* _Task details_
Hunt for the word "things" across the entries below, copying each line that holds it.

* _Data records_
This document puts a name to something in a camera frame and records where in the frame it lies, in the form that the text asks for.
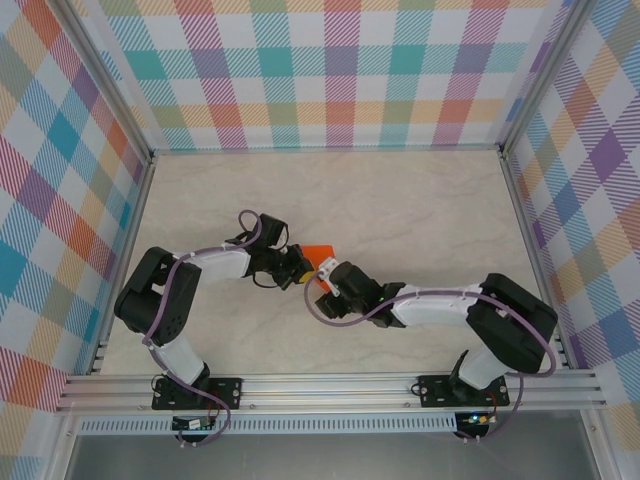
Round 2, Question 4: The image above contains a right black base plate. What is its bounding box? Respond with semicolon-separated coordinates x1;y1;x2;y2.
418;374;510;409

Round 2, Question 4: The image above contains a slotted grey cable duct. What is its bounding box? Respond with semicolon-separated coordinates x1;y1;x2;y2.
78;412;459;435

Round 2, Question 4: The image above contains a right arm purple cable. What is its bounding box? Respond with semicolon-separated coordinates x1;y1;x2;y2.
304;279;559;444

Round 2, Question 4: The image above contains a left gripper black wire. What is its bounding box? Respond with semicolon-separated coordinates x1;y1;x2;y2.
252;269;282;291

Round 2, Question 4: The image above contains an aluminium side rail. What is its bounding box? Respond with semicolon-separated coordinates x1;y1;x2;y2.
88;154;157;375
499;153;575;370

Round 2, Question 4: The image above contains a left aluminium corner post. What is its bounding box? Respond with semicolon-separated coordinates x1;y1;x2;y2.
47;0;156;164

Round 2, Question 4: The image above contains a grey metal shelf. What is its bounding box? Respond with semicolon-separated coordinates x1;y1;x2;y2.
64;432;601;480

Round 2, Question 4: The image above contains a left aluminium side rail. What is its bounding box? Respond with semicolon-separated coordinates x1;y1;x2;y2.
88;154;157;375

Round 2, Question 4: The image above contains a left small circuit board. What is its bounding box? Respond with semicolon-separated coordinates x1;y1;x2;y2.
172;417;217;431

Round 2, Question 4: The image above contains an orange square paper sheet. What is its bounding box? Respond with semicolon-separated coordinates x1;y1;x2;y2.
298;243;337;296

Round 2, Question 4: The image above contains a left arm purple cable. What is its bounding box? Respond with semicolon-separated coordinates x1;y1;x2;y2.
142;209;264;449

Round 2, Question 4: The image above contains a right aluminium corner post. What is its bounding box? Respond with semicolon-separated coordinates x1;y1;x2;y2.
498;0;601;159

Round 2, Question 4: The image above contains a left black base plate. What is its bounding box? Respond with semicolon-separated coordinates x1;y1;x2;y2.
152;377;244;411

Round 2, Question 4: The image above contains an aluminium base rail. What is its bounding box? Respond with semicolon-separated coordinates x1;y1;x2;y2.
54;369;609;414

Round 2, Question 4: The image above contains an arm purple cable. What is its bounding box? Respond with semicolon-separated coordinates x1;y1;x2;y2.
304;279;559;444
142;209;264;449

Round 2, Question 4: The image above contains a right aluminium side rail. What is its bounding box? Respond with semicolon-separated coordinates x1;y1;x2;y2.
499;153;575;370

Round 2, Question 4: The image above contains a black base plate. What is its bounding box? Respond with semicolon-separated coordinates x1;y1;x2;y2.
152;377;244;411
418;374;510;409

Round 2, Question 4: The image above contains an aluminium back rail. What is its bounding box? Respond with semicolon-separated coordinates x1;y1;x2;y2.
149;144;506;156

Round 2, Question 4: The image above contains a right base black wire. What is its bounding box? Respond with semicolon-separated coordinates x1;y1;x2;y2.
409;372;454;397

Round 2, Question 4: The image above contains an aluminium corner post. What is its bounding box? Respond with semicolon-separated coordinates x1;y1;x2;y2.
47;0;156;164
498;0;601;159

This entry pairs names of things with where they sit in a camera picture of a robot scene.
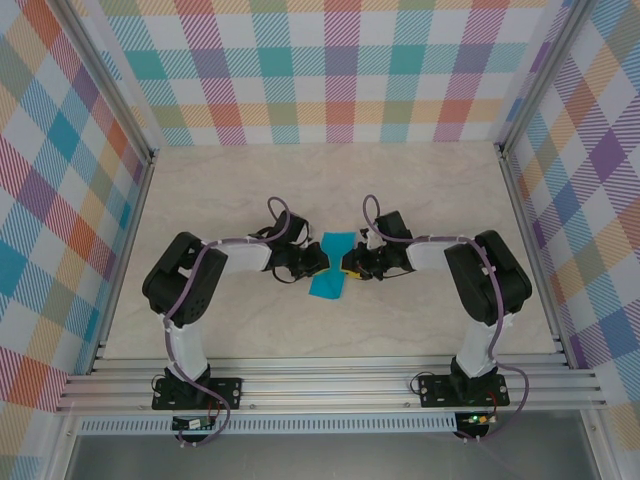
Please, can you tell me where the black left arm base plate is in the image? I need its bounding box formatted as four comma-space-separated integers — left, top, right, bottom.
151, 377, 245, 412

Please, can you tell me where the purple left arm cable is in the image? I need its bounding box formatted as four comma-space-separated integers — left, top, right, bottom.
156, 196, 297, 448

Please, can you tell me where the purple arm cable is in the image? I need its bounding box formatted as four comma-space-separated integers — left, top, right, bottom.
156, 196, 297, 448
361, 194, 532, 443

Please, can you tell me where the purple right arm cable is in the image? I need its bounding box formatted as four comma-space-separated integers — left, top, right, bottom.
361, 194, 532, 443

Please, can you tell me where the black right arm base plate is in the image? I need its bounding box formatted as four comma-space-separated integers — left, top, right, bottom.
418, 372, 511, 409

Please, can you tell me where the aluminium side rail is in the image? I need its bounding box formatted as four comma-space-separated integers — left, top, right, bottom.
88, 149, 160, 375
493, 142, 572, 370

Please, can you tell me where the aluminium corner post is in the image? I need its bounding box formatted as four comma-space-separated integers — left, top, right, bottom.
493, 0, 587, 154
54, 0, 162, 166

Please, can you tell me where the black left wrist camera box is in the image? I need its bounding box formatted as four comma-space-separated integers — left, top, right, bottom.
272, 209, 311, 246

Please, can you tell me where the aluminium mounting rail beam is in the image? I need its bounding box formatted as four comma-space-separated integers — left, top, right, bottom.
55, 352, 609, 414

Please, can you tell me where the perforated grey cable tray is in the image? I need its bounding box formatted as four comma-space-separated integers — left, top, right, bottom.
78, 412, 459, 435

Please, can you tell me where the blue paper sheet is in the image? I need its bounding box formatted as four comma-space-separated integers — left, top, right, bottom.
308, 231, 358, 303

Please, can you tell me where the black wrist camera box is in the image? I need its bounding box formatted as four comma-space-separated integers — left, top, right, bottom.
272, 209, 311, 246
373, 210, 413, 242

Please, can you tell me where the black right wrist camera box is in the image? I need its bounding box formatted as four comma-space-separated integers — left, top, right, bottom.
373, 210, 413, 242

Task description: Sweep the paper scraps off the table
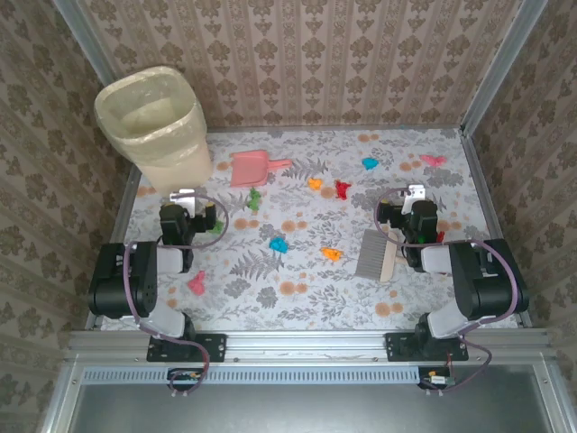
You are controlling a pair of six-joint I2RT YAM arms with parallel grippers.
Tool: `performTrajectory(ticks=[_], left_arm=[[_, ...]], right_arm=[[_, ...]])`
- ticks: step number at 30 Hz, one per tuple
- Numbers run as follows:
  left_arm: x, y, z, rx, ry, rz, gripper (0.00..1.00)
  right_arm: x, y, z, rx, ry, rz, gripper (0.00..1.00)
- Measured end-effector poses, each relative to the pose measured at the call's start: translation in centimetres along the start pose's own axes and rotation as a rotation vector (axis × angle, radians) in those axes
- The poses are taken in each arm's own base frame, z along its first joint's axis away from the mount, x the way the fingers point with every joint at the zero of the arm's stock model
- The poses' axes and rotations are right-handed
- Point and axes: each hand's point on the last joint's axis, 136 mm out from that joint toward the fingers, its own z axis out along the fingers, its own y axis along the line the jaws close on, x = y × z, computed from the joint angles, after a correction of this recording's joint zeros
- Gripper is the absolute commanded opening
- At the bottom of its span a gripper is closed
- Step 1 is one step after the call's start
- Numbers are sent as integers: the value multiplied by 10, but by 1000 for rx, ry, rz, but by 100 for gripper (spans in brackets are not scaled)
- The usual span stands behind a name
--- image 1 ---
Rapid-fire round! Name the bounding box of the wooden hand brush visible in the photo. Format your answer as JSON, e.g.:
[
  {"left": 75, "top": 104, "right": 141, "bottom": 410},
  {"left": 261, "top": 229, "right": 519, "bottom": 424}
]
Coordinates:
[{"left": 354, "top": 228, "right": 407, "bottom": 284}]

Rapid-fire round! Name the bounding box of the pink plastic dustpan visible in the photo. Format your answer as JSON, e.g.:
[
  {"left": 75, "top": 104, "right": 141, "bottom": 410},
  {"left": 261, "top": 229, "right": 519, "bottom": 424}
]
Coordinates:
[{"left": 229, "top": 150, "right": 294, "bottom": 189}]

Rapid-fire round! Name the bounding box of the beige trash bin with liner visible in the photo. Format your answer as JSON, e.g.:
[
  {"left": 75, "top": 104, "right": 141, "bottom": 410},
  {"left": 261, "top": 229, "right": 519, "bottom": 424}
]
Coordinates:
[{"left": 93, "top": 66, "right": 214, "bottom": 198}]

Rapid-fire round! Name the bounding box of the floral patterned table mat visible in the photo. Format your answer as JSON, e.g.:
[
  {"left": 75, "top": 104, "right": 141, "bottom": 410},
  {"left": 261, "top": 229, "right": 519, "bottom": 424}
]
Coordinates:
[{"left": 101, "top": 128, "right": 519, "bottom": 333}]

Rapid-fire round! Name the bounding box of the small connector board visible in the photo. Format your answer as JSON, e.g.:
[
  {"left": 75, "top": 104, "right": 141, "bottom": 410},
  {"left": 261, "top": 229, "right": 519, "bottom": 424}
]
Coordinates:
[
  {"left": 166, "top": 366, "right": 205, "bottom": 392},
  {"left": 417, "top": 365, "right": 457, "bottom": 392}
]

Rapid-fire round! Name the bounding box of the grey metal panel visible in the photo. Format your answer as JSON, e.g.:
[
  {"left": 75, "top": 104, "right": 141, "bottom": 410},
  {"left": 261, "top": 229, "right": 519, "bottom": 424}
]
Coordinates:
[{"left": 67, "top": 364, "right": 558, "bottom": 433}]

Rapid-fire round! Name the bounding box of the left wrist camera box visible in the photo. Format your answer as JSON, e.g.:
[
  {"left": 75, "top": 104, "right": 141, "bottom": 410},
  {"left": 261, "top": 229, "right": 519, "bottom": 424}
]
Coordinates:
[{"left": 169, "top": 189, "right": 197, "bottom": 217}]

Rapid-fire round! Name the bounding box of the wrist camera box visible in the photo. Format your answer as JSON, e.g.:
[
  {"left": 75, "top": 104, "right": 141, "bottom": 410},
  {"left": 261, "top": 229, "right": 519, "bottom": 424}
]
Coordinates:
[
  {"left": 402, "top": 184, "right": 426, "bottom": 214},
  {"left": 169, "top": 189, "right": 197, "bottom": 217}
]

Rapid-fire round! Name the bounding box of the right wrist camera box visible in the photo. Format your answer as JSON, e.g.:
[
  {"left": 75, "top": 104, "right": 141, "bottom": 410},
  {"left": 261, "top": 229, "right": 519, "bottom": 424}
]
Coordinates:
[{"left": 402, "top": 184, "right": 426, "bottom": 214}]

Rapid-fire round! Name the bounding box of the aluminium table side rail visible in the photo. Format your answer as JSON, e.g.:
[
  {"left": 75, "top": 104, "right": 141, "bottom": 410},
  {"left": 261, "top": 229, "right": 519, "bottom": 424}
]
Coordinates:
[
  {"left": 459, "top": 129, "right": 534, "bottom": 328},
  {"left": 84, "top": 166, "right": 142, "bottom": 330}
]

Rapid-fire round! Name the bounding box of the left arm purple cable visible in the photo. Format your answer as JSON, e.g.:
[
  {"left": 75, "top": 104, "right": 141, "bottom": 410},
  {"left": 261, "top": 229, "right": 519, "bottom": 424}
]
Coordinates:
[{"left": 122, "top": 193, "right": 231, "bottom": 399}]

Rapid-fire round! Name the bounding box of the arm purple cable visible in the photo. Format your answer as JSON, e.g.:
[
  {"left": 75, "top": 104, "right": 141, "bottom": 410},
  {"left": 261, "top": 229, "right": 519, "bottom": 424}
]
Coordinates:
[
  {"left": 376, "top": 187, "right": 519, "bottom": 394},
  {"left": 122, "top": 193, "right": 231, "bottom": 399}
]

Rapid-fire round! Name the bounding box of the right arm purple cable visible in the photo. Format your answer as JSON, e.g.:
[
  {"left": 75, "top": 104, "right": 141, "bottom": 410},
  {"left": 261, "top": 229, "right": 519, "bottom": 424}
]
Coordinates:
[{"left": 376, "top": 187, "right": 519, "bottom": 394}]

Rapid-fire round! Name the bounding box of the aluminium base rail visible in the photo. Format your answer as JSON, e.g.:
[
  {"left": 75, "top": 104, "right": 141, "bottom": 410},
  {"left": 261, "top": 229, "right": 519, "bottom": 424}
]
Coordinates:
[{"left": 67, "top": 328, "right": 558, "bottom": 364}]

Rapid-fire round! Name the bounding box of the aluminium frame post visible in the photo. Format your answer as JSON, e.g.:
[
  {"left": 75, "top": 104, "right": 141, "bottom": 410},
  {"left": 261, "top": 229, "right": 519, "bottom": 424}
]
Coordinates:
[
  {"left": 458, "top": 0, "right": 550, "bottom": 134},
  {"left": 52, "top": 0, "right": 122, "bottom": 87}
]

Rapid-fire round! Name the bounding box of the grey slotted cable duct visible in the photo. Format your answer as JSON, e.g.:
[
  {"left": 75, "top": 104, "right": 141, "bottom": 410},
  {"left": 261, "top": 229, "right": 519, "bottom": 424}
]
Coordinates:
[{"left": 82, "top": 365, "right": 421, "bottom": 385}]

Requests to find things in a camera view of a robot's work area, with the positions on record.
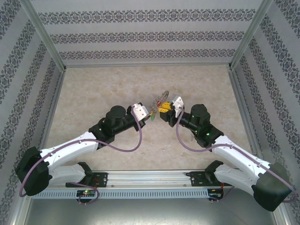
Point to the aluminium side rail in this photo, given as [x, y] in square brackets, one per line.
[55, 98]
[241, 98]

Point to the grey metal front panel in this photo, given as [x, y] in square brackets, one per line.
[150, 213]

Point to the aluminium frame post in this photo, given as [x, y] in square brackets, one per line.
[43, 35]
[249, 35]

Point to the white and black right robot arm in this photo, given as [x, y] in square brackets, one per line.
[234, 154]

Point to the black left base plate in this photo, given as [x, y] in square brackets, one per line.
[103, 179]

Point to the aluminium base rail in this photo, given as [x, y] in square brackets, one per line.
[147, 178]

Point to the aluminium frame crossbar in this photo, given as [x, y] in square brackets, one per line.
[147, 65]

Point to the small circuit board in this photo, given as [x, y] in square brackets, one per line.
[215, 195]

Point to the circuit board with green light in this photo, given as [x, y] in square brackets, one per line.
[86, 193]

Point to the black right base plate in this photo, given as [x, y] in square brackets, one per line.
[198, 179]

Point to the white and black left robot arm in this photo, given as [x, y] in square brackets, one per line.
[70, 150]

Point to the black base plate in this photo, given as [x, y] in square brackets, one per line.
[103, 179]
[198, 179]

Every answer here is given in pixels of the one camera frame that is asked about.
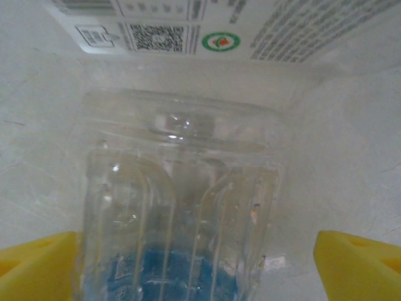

* _Solved exercise_
This entry pairs names of things with where they sit in a camera picture of a robot scene.
Requests to find things in a camera view of a robot's work area, with the positions on record.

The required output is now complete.